** Task prompt **
Locate the word "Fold" in the entries below, then gather every line that holds it.

[Provided information — start]

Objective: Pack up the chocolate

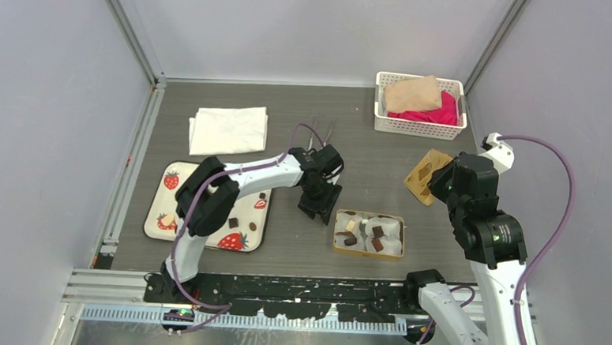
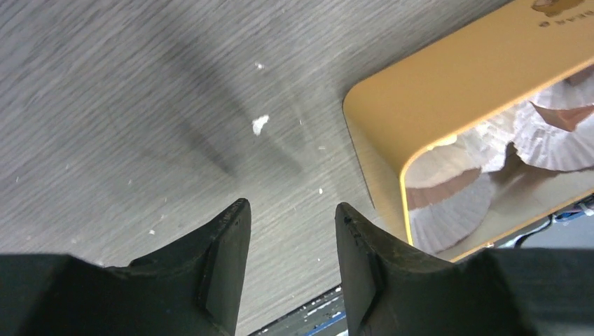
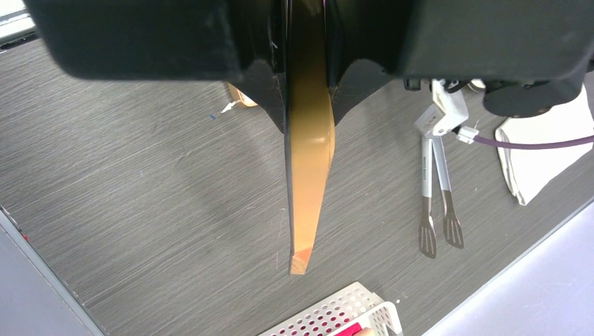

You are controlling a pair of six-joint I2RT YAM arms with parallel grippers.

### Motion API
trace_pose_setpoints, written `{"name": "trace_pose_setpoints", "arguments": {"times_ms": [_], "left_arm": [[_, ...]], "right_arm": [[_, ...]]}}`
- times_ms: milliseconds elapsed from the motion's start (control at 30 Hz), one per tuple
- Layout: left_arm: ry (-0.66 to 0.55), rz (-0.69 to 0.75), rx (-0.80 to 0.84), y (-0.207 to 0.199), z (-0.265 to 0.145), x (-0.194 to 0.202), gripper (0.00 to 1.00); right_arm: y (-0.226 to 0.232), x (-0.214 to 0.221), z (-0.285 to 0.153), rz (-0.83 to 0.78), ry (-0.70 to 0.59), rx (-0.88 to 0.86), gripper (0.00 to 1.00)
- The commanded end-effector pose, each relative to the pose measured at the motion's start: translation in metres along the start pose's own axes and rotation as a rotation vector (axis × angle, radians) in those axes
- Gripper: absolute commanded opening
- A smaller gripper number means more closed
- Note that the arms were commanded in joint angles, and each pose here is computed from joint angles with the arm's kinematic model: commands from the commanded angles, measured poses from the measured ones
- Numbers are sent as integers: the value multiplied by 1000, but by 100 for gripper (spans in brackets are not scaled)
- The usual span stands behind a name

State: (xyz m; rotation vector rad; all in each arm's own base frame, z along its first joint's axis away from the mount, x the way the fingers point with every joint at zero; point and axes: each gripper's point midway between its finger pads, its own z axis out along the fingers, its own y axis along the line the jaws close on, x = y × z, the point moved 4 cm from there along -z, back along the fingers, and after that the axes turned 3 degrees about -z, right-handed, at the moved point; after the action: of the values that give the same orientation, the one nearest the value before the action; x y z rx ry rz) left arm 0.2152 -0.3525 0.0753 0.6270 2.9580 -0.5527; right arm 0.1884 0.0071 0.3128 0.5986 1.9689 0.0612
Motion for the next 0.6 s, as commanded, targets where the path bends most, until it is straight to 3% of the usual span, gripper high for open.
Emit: {"name": "trace_pose_setpoints", "arguments": {"times_ms": [0,133,567], "left_arm": [[-163,8,63,-19,-47,-12,52],[-190,77,68,-37,-44,-17,71],[-108,88,-34,-33,-13,-19,60]], "right_arm": [[3,-7,-2,45,-39,-15,1],[7,-5,4,52,-25,-28,1],[11,-3,9,43,-12,-32,1]]}}
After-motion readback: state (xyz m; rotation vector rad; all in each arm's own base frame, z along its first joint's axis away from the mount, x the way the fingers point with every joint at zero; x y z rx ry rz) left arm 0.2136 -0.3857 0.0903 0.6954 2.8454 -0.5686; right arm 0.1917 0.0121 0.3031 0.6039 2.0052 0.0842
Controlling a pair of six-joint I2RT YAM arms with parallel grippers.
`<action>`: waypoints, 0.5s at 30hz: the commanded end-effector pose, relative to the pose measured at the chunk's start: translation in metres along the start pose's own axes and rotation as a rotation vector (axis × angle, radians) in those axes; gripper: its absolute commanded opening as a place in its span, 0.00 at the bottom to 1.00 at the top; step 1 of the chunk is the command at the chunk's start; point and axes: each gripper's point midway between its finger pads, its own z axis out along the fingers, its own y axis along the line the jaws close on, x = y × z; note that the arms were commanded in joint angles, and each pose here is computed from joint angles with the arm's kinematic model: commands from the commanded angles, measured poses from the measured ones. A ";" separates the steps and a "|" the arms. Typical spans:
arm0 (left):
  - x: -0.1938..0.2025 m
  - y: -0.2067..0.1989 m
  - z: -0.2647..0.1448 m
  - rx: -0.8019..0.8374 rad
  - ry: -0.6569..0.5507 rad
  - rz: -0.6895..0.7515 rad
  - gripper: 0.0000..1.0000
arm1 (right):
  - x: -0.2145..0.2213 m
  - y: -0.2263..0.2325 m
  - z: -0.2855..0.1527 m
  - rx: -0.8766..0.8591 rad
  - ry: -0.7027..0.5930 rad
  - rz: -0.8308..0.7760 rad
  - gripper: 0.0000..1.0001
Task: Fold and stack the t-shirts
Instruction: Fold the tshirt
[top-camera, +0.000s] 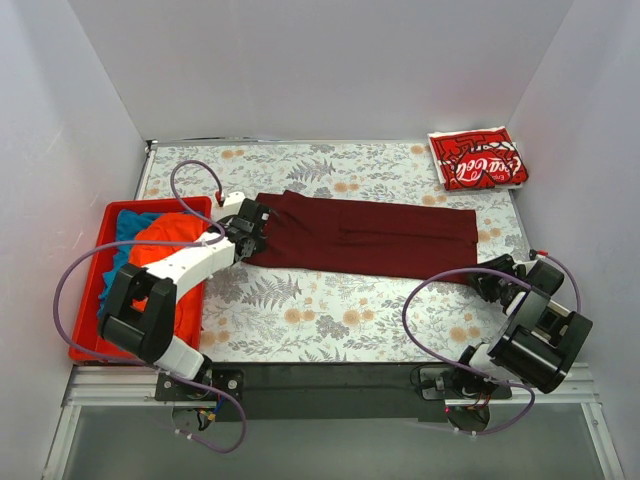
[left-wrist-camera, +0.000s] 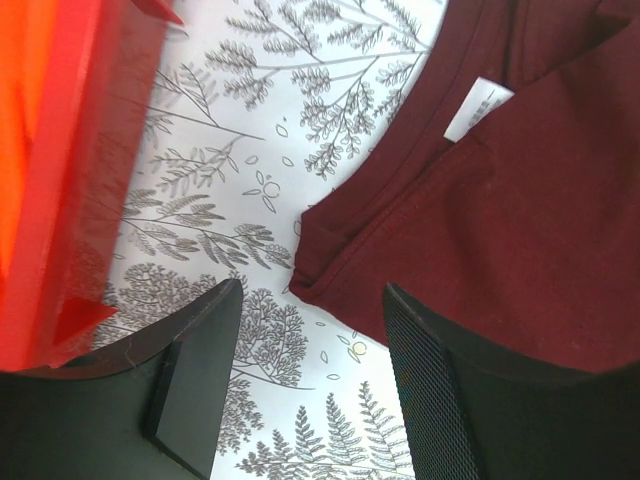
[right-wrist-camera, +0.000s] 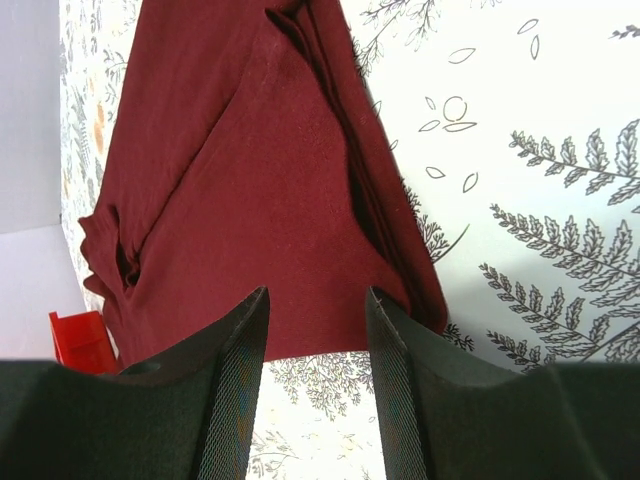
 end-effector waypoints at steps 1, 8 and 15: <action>-0.003 -0.005 0.004 0.008 0.032 -0.049 0.56 | -0.004 -0.001 -0.003 0.005 -0.012 -0.041 0.51; 0.018 -0.015 0.024 0.044 0.152 -0.087 0.56 | 0.007 -0.011 0.002 0.009 0.009 -0.026 0.50; 0.041 -0.008 0.037 -0.011 0.231 -0.062 0.42 | 0.012 -0.026 0.005 0.059 0.010 -0.006 0.50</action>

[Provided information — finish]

** Solution to the exercise **
Task: Fold and stack the t-shirts
Instruction: Fold the tshirt

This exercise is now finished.